# INSTRUCTIONS FOR THE TASK
Every entry, from first to last, must be written out exactly.

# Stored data
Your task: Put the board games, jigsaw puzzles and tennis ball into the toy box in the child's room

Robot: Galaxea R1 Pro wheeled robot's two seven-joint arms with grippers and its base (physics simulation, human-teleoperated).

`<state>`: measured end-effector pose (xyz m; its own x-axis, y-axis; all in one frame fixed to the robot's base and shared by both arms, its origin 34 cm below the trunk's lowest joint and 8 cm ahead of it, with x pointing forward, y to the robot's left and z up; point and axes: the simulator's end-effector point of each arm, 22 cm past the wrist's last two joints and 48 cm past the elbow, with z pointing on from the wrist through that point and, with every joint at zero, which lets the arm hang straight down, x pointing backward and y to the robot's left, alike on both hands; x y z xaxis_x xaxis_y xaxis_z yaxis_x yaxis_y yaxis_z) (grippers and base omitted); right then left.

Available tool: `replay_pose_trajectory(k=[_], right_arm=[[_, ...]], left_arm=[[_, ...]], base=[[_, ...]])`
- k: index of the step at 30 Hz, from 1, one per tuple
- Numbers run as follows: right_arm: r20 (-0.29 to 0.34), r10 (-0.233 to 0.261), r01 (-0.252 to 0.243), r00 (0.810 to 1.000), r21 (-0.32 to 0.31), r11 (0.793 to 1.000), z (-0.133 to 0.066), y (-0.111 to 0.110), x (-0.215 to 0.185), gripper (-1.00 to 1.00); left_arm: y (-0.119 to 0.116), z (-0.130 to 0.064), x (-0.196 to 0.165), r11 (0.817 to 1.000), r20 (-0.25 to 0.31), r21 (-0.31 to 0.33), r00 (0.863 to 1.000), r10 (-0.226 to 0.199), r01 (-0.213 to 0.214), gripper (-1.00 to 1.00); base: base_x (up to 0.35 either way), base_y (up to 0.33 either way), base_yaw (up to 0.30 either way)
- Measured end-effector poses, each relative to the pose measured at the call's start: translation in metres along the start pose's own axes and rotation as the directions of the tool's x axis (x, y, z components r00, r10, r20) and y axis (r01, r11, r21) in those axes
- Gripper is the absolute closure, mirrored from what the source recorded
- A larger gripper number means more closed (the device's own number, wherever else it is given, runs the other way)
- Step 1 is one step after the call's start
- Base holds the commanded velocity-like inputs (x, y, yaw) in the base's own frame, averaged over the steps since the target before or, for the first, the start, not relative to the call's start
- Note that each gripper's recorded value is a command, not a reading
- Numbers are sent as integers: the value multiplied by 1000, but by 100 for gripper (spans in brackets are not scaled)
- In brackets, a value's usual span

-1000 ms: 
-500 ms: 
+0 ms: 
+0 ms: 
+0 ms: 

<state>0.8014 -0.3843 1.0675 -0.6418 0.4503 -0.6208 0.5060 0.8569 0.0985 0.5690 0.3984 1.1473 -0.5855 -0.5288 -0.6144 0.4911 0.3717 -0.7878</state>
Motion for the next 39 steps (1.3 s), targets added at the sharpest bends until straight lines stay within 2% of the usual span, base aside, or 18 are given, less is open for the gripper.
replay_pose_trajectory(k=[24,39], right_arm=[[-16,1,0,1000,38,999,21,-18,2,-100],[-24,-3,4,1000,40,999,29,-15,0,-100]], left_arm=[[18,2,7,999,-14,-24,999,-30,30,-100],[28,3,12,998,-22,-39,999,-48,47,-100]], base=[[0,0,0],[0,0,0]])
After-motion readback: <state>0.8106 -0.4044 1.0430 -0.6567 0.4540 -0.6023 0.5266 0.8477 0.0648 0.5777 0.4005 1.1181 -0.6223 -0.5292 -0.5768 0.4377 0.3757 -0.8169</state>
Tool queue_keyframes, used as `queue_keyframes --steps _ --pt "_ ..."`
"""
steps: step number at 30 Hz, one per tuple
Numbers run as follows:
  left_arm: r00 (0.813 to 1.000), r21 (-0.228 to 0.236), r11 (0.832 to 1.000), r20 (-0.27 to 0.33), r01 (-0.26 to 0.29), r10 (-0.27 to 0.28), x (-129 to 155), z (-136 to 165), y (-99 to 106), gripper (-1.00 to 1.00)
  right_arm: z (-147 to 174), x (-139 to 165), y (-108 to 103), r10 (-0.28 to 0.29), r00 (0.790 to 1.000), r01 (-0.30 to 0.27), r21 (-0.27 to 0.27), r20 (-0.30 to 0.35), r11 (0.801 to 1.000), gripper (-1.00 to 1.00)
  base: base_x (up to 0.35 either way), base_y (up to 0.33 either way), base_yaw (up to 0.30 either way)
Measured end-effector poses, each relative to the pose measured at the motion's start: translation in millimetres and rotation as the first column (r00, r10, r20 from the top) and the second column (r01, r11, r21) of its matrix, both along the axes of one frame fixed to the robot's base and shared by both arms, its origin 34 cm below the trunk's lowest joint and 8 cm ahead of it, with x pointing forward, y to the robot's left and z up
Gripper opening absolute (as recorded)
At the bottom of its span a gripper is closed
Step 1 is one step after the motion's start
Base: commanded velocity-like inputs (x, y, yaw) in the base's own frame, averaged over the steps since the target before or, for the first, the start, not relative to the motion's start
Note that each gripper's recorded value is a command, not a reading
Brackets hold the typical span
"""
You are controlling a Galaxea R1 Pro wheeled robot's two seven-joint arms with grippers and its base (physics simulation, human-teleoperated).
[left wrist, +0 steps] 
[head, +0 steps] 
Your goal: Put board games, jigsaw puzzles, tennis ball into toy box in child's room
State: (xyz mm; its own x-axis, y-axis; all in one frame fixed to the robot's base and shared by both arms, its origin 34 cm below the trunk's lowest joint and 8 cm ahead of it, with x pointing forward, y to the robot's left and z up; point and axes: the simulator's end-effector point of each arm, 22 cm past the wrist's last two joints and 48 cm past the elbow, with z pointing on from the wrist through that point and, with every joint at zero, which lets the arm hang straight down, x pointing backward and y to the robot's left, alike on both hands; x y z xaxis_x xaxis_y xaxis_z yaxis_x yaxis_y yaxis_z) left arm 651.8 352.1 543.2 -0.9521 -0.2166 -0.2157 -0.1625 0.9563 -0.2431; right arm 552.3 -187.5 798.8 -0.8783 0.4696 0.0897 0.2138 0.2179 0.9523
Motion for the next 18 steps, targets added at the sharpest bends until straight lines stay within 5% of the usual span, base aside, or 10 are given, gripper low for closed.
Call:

# EXERCISE SOLUTION
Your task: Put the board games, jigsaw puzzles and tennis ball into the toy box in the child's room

Robot: Galaxea R1 Pro wheeled robot's two seven-joint arms with grippers and its base (physics simulation, human-teleoperated).

`<state>`: measured end-effector pose (xyz m; its own x-axis, y-axis; all in one frame fixed to the robot's base and shared by both arms, its origin 34 cm below the trunk's lowest joint and 8 cm ahead of it, with x pointing forward, y to the robot's left and z up; point and axes: the simulator's end-effector point of each arm, 22 cm past the wrist's last two joints and 48 cm past the elbow, with z pointing on from the wrist through that point and, with every joint at zero, which lets the arm hang straight down, x pointing backward and y to the robot's left, alike on both hands; x y z xaxis_x xaxis_y xaxis_z yaxis_x yaxis_y yaxis_z) (grippers and base omitted); right then left.

Available tool: `replay_pose_trajectory(k=[_], right_arm=[[_, ...]], left_arm=[[_, ...]], base=[[_, ...]])`
- k: index of the step at 30 Hz, from 1, one per tuple
- Numbers run as follows: right_arm: r20 (-0.29 to 0.34), r10 (-0.233 to 0.261), r01 (-0.252 to 0.243), r00 (0.810 to 1.000), r21 (-0.32 to 0.31), r11 (0.793 to 1.000), z (-0.133 to 0.066), y (-0.111 to 0.110), x (-0.215 to 0.185), gripper (-1.00 to 1.00); left_arm: y (-0.119 to 0.116), z (-0.130 to 0.064), x (-0.196 to 0.165), r11 (0.817 to 1.000), r20 (-0.25 to 0.31), r21 (-0.31 to 0.33), r00 (0.863 to 1.000), r10 (-0.226 to 0.199), r01 (-0.213 to 0.214), gripper (-1.00 to 1.00); base: base_x (up to 0.35 either way), base_y (up to 0.33 either way), base_yaw (up to 0.30 either way)
- Measured end-effector poses, each relative to the pose measured at the call's start: translation in metres along the start pose's own axes and rotation as the directions of the tool's x axis (x, y, z components r00, r10, r20) and y axis (r01, r11, r21) in those axes
- Gripper is the absolute closure, mirrored from what the source recorded
- A larger gripper number means more closed (the device's own number, wherever else it is given, runs the other way)
- Step 1 is one step after the call's start
- Base holds the commanded velocity-like inputs (x, y, yaw) in the base's own frame, averaged over the steps since the target before or, for the first, the start, not relative to the call's start
- Note that each gripper's recorded value is a command, not a reading
- Numbers are sent as integers: the value multiplied by 1000, but by 100 for gripper (spans in brackets are not scaled)
- In brackets, a value's usual span

-1000 ms: 
-500 ms: 
+0 ms: 
+0 ms: 
+0 ms: 

<state>0.8014 -0.3843 1.0675 -0.6418 0.4503 -0.6208 0.5060 0.8569 0.0985 0.5690 0.3984 1.1473 -0.5855 -0.5288 -0.6144 0.4911 0.3717 -0.7878</state>
Motion for the next 39 steps (1.3 s), targets added at the sharpest bends until straight lines stay within 2% of the usual span, base aside, or 18 are given, less is open for the gripper.
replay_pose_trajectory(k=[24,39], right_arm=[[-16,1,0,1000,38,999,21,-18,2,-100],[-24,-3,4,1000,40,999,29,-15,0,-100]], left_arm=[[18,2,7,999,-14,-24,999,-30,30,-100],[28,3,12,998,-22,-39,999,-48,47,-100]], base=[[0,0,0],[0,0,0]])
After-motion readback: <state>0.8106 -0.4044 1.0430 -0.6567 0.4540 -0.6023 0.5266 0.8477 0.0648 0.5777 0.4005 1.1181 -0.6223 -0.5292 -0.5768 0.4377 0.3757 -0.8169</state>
Tool queue_keyframes, used as `queue_keyframes --steps _ --pt "_ ..."`
"""
steps: step number at 30 Hz, one per tuple
Numbers run as follows:
  left_arm: r00 (0.813 to 1.000), r21 (-0.228 to 0.236), r11 (0.832 to 1.000), r20 (-0.27 to 0.33), r01 (-0.26 to 0.29), r10 (-0.27 to 0.28), x (-129 to 155), z (-136 to 165), y (-99 to 106), gripper (-1.00 to 1.00)
  right_arm: z (-147 to 174), x (-139 to 165), y (-108 to 103), r10 (-0.28 to 0.29), r00 (0.790 to 1.000), r01 (-0.30 to 0.27), r21 (-0.27 to 0.27), r20 (-0.30 to 0.35), r11 (0.801 to 1.000), gripper (-1.00 to 1.00)
  base: base_x (up to 0.35 either way), base_y (up to 0.33 either way), base_yaw (up to 0.30 either way)
Measured end-effector poses, each relative to the pose measured at the motion's start: translation in millimetres and rotation as the first column (r00, r10, r20 from the top) and the second column (r01, r11, r21) of its matrix, both along the axes of one frame fixed to the robot's base and shared by both arms, its origin 34 cm below the trunk's lowest joint and 8 cm ahead of it, with x pointing forward, y to the robot's left and z up
Gripper opening absolute (as recorded)
At the bottom of its span a gripper is closed
Step 1 is one step after the motion's start
Base: commanded velocity-like inputs (x, y, yaw) in the base's own frame, averaged over the steps since the target before or, for the first, the start, not relative to the motion's start
Note that each gripper's recorded value is a command, not a reading
Brackets hold the typical span
"""
You are controlling a Galaxea R1 Pro wheeled robot's two seven-joint arms with grippers and its base (physics simulation, human-teleoperated).
[left wrist, +0 steps] 
[head, +0 steps] 
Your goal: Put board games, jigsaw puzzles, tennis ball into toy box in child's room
State: (xyz mm; its own x-axis, y-axis; all in one frame fixed to the robot's base and shared by both arms, its origin 34 cm below the trunk's lowest joint and 8 cm ahead of it, with x pointing forward, y to the robot's left and z up; point and axes: the simulator's end-effector point of each arm, 22 cm past the wrist's last two joints and 48 cm past the elbow, with z pointing on from the wrist through that point and, with every joint at zero, which lets the arm hang straight down, x pointing backward and y to the robot's left, alike on both hands; x y z xaxis_x xaxis_y xaxis_z yaxis_x yaxis_y yaxis_z) left arm 651.8 352.1 543.2 -0.9521 -0.2166 -0.2157 -0.1625 0.9563 -0.2431; right arm 552.3 -187.5 798.8 -0.8783 0.4696 0.0897 0.2138 0.2179 0.9523
Motion for the next 18 steps, targets added at the sharpest bends until straight lines stay within 5% of the usual span, base aside, or 10 are given, gripper low for closed.
Call:

Nothing else is needed for this exercise.